The NYISO’s Summer 2026 Capacity Assessment shows the baseline reliability margin has fallen to just 417 MW—the lowest in recent history—under normal conditions. This is down sharply from prior years (e.g., roughly half of 2025 levels in some comparisons). Extreme weather or higher-than-expected demand could push margins negative without emergency measures.

New York’s Electricity Mix: Still Heavily Reliant on Dispatchable Sources

New York’s power generation remains anchored by reliable, dispatchable resources, even as the state pushes aggressive renewables targets.2024 Energy Production (NYISO data): Dual-fuel (gas/oil) and gas: ~51% combined.
Nuclear: ~21%.
Hydro: ~21%.
Wind: ~5%.
Solar: <1%.
Waste-to-energy and other: ~2%.

Summer 2025 Installed Capacity:

Fossil fuels (primarily natural gas) account for roughly 59% when including dual-fuel and oil units; nuclear ~9%; hydro ~11%; wind ~7%; solar ~2%. More than 10,000 MW of fossil capacity (25% of the total fleet) is over 50 years old.
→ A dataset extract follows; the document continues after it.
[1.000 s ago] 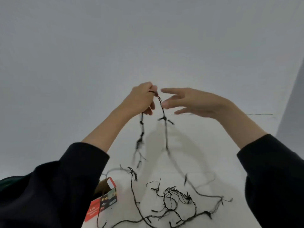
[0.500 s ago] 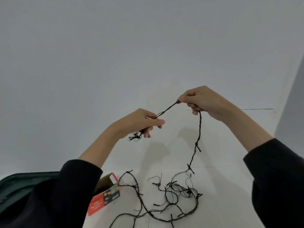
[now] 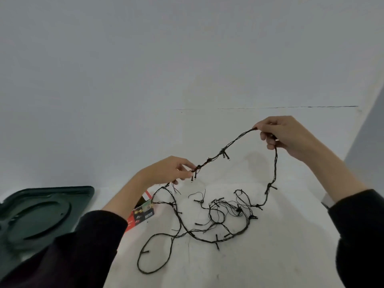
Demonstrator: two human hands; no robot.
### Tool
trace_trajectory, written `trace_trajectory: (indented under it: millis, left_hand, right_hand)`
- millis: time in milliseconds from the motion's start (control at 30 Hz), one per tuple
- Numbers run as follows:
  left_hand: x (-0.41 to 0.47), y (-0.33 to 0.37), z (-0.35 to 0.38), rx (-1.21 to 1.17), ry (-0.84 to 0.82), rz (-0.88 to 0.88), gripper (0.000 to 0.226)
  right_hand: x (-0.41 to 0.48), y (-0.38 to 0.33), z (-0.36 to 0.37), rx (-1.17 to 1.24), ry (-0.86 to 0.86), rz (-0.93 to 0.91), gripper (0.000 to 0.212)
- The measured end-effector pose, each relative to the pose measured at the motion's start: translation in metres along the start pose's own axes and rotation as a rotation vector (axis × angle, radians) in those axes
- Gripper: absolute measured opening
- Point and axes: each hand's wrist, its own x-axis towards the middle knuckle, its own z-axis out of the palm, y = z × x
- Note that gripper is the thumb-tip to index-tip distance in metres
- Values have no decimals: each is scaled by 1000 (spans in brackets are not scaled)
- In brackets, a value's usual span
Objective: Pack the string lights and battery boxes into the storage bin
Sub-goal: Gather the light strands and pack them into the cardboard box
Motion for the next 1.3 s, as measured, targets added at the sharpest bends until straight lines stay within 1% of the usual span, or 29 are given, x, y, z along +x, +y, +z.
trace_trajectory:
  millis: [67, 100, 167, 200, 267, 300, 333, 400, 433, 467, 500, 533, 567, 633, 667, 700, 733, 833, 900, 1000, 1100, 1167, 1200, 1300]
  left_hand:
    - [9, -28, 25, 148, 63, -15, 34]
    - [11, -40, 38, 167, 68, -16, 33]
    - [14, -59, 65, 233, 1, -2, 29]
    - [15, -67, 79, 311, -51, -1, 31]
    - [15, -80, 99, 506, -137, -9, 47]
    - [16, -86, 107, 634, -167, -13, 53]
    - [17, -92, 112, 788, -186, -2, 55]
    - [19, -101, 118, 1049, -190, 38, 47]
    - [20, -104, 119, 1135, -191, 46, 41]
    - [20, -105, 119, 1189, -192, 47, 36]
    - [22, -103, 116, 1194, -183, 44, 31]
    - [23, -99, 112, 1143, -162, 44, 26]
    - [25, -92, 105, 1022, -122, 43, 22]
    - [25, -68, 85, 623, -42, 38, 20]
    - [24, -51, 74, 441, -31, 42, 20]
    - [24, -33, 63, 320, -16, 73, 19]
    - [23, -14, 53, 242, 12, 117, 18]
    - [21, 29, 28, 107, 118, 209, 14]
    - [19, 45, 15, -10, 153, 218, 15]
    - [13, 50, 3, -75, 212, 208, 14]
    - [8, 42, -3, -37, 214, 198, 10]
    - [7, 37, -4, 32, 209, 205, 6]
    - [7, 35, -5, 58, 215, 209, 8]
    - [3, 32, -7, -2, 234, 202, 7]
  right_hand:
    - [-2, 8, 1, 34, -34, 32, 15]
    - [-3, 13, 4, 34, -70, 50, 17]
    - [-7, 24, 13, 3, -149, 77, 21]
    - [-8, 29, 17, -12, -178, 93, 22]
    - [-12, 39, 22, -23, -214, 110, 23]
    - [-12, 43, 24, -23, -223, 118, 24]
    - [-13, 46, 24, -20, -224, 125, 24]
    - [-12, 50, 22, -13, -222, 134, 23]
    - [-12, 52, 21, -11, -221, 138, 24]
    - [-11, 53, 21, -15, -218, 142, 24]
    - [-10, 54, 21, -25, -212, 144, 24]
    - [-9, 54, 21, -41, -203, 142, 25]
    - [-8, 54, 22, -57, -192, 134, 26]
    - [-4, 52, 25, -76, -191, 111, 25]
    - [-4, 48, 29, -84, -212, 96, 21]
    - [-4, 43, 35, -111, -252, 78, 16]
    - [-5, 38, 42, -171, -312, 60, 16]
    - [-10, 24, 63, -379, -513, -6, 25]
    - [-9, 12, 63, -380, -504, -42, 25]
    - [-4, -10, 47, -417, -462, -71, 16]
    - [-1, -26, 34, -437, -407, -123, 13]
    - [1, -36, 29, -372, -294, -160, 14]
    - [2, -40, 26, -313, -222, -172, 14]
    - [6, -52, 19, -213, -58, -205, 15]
Renewables have grown, but solar and wind remain intermittent and low in actual energy contribution relative to capacity.

Where New York Imports Power—and Why It Matters

New York imports significant electricity to balance its grid, primarily hydroelectric power from Canada (Quebec and Ontario via Hydro-Québec and IESO). Imports from Canada once supplied up to 11% of NYISO needs (2016–2022) but have fallen sharply—to 5% in 2023, 3% in 2024, and around 2% through mid-2025—due to drought, wildfires, and internal Canadian constraints. Additional imports come from PJM Interconnection (covering parts of the Mid-Atlantic and Midwest) and ISO-New England, though flows can reverse during regional stress events.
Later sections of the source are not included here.